PROBLEM TO SOLVE:
Report the number of lines in the data below where the string "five" shows up, and only that number.

[[ PROVIDED DATA open ]]

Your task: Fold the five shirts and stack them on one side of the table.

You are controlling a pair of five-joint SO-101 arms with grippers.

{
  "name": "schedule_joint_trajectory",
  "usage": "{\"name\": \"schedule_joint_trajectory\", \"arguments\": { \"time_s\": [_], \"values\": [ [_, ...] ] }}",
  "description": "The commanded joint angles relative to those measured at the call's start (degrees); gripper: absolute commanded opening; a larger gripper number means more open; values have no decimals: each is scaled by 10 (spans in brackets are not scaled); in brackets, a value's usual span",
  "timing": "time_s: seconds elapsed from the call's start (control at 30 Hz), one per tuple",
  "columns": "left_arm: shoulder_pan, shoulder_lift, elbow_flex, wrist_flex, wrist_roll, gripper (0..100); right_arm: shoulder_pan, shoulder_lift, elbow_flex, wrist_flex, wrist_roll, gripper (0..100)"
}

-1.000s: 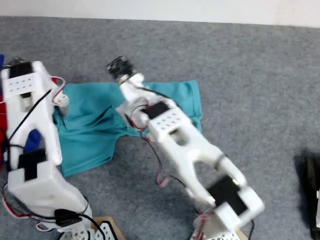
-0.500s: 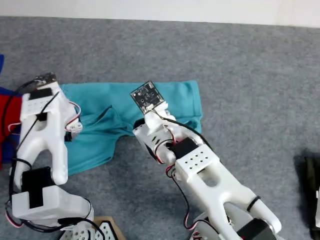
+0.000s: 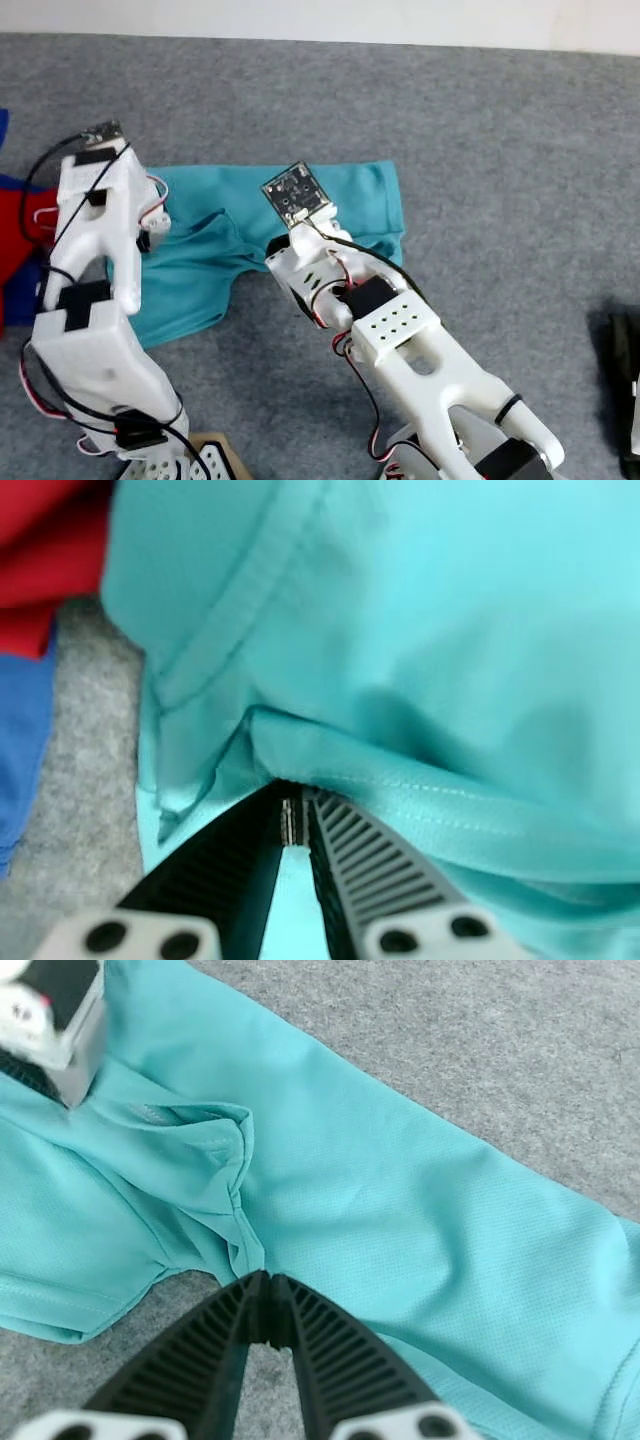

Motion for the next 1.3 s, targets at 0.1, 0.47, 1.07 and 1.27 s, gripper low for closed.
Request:
{"name": "schedule_joint_trajectory", "arguments": {
  "time_s": [0.1,0.47,1.07,1.27],
  "values": [
    [12,3,-124,60,23,6,5,-21,-2,-11,-8,6],
    [21,5,-129,-8,24,6,5,-23,-1,-11,-8,6],
    [21,-202,-45,129,18,6,5,-26,1,-7,-8,6],
    [15,-403,204,90,-18,6,-8,-51,0,36,-9,6]
  ]
}}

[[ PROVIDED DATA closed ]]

ANSWER TO THIS EXERCISE:
2